## What you need to do
Verbatim repeat, images excluded. Give each entry again as written.

## Data shown
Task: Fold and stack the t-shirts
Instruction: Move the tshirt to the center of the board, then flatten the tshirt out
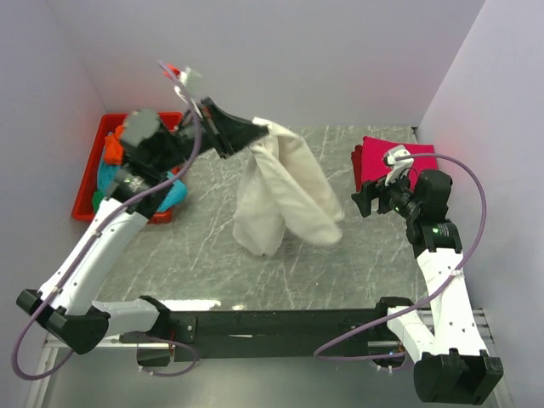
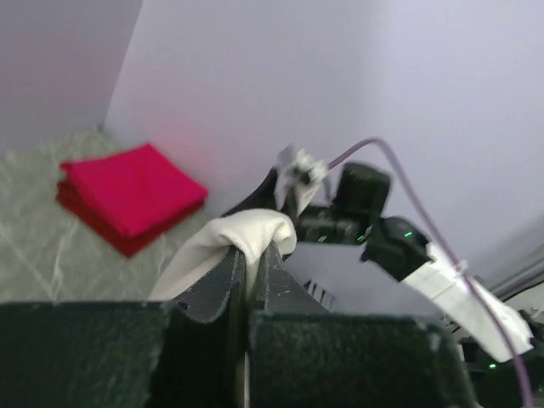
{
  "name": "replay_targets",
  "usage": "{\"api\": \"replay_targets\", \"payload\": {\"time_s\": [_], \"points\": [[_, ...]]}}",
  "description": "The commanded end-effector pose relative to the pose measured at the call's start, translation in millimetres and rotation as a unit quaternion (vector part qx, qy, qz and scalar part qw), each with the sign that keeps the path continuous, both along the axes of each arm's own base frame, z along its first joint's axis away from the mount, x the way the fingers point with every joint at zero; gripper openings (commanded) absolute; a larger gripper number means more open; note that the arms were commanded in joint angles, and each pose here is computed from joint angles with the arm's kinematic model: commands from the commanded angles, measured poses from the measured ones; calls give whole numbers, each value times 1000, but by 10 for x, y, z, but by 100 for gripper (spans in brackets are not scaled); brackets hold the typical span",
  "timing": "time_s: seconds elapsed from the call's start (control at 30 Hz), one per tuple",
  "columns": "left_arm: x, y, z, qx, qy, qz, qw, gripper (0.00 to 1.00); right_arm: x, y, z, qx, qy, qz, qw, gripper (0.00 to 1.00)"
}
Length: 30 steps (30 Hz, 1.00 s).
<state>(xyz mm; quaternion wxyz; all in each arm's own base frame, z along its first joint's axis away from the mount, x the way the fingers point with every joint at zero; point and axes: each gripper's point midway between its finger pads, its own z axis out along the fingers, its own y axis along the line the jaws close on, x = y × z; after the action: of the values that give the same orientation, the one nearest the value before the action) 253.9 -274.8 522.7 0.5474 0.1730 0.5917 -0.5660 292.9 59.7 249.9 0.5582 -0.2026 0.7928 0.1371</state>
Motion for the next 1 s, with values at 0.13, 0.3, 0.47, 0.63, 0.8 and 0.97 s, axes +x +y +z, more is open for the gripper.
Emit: {"api": "replay_targets", "payload": {"time_s": [0.13, 0.3, 0.47, 0.63, 0.8, 0.97], "points": [[898, 232, -1514, 44, 140, 167, 975, 16, 78, -88, 119, -19, -29, -15, 999, 94], [1703, 1143, -2835, 157, 289, 326, 886, 80, 43, -6, -24, -26, -4, 23, 999, 94], [1647, 1183, -2942, 248, 261, 317, 877, 81, -166, 318, -277, -23, 24, 163, 986, 95], [1114, 697, -2915, 360, 170, 200, 895, 82, -469, 532, -655, -52, 36, 305, 950, 94], [438, 384, -3251, 387, 161, 81, 904, 81, -556, 742, -936, -115, 59, 373, 919, 92], [-20, 148, -3424, 386, 161, 26, 908, 80, -527, 847, -1180, -184, 50, 425, 885, 90]]}}
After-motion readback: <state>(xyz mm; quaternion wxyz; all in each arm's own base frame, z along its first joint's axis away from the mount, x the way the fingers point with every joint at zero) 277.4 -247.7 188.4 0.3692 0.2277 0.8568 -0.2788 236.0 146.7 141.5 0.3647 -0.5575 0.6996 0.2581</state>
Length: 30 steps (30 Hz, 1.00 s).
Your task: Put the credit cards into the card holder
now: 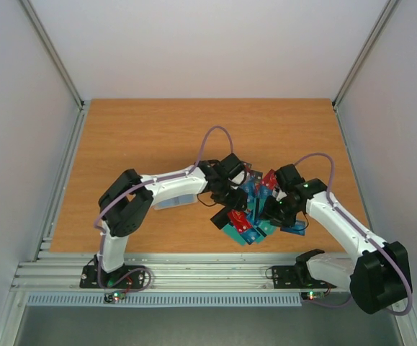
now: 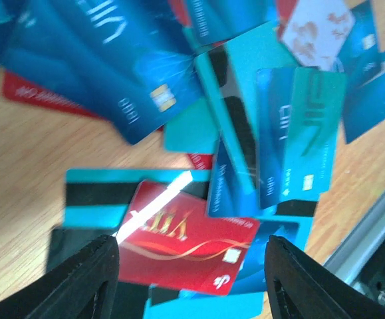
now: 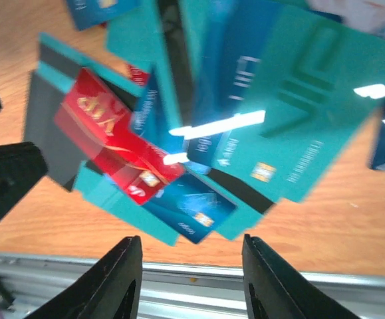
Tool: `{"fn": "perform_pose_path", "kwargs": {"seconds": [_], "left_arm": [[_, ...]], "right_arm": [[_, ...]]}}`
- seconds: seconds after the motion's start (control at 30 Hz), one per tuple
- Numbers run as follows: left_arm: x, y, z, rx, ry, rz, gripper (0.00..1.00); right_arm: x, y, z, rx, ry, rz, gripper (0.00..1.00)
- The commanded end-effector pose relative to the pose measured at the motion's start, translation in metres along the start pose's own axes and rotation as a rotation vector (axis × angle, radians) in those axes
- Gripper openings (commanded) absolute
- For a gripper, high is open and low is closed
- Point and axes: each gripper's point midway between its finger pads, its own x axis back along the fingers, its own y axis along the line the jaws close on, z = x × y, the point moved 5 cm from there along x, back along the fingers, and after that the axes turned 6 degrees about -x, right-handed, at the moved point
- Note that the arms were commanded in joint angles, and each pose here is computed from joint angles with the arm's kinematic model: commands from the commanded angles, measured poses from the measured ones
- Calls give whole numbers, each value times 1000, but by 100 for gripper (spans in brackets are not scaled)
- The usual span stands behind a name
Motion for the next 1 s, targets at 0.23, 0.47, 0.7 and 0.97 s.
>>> {"fn": "perform_pose_path", "kwargs": {"seconds": [0.23,0.47,0.7,0.97], "left_arm": [[-22,-40,-21,-90,4,202,59],[-10,-32,-7,-50,-26,120,56],[13,-27,20,-34,-38,86,56],[27,-29,37,-23,-47,77,56]], "right_arm": [[7,-46,1,-319,-91,175,56],[5,-48,-48,-357,-239,248,52],[-15,-47,-86,-348,-254,309,44],[-39,-52,-91,-324,-176,357,41]]}}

## Result of this task
Task: Fold and stack the t-shirts
Instruction: Move the tshirt to the center of the board, then flatten the tshirt out
{
  "name": "replay_targets",
  "usage": "{\"api\": \"replay_targets\", \"payload\": {\"time_s\": [_], \"points\": [[_, ...]]}}",
  "description": "The commanded end-effector pose relative to the pose measured at the call's start, translation in millimetres and rotation as a unit quaternion (vector part qx, qy, qz and scalar part qw), each with the sign that keeps the path continuous, both along the axes of each arm's own base frame, z along its first joint's axis away from the mount, x the way the fingers point with every joint at zero; gripper openings (commanded) absolute; a larger gripper number means more open; note that the arms were commanded in joint angles, and each pose here is computed from joint angles with the arm's kinematic model: commands from the commanded angles, measured poses from the measured ones; calls give whole numbers, each value times 1000, but by 10 for x, y, z, but by 100 for gripper (spans in brackets are not scaled); brackets hold the typical span",
  "timing": "time_s: seconds elapsed from the call's start (control at 30 Hz), one per tuple",
  "columns": "left_arm: x, y, z, qx, qy, qz, qw, gripper (0.00 to 1.00); right_arm: x, y, z, qx, qy, qz, qw, gripper (0.00 to 1.00)"
}
Length: 30 steps (30 Hz, 1.00 s).
<state>(xyz mm; quaternion wxyz; all in each arm's own base frame, z along its first joint's axis away from the mount, x the way the fingers point with every joint at zero; point and axes: each gripper's point midway between its finger pads, its own z axis out along the fingers, its own y axis along the line the jaws close on, x = y × z; after the action: of the values that give the same orientation, the one nearest the value before the action) 253.9 -274.8 522.7 0.5474 0.1730 0.5917 -0.5660 292.9 59.7 249.9 0.5582 -0.2026 0.7928 0.1371</state>
Motion for the next 1 s, with values at 0.13, 0.3, 0.47, 0.63, 0.8 and 0.97 s, axes +x +y +z, more is open for the gripper.
Emit: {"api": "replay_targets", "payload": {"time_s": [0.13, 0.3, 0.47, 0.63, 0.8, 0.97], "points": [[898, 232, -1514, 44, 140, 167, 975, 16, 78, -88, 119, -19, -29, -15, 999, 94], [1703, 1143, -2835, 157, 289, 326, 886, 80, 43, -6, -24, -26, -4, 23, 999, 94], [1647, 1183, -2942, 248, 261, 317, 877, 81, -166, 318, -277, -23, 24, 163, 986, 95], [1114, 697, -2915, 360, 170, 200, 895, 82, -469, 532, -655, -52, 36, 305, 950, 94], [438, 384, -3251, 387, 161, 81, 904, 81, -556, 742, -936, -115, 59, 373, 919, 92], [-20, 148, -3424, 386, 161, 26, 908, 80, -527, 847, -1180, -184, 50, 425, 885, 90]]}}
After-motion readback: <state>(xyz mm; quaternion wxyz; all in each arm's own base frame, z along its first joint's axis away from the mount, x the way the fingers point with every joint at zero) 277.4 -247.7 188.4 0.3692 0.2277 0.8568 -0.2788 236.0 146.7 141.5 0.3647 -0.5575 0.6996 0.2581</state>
Length: 30 steps (30 Hz, 1.00 s).
Your task: Put the credit cards into the card holder
now: 
now: 
now: 
Tool: `{"fn": "perform_pose_path", "kwargs": {"seconds": [_], "left_arm": [[_, ...]], "right_arm": [[_, ...]]}}`
- seconds: seconds after the motion's start (control at 30 Hz), one per tuple
- Numbers run as follows: left_arm: x, y, z, rx, ry, rz, gripper (0.00..1.00); right_arm: x, y, z, rx, ry, rz, gripper (0.00..1.00)
- The commanded end-effector pose relative to the pose measured at the motion's start, translation in metres along the start pose's own axes and rotation as a rotation vector (axis × angle, radians) in those axes
- Gripper openings (commanded) absolute
- For a gripper, high is open and low is closed
- Point and axes: each gripper's point midway between its finger pads, its own x axis back along the fingers, its own y axis along the line the jaws close on, z = x × y, the point moved 5 cm from there along x, back along the fingers, and after that the axes turned 6 degrees about -x, right-handed, at the moved point
- Note that the arms were commanded in joint angles, and each pose here is computed from joint angles with the arm's kinematic model: commands from the commanded angles, measured poses from the measured ones
- Calls give whole numbers, each value times 1000, but by 100 for gripper (spans in brackets are not scaled)
- The usual span stands behind a name
Motion for the next 1 s, targets at 0.23, 0.47, 0.7 and 0.97 s.
>>> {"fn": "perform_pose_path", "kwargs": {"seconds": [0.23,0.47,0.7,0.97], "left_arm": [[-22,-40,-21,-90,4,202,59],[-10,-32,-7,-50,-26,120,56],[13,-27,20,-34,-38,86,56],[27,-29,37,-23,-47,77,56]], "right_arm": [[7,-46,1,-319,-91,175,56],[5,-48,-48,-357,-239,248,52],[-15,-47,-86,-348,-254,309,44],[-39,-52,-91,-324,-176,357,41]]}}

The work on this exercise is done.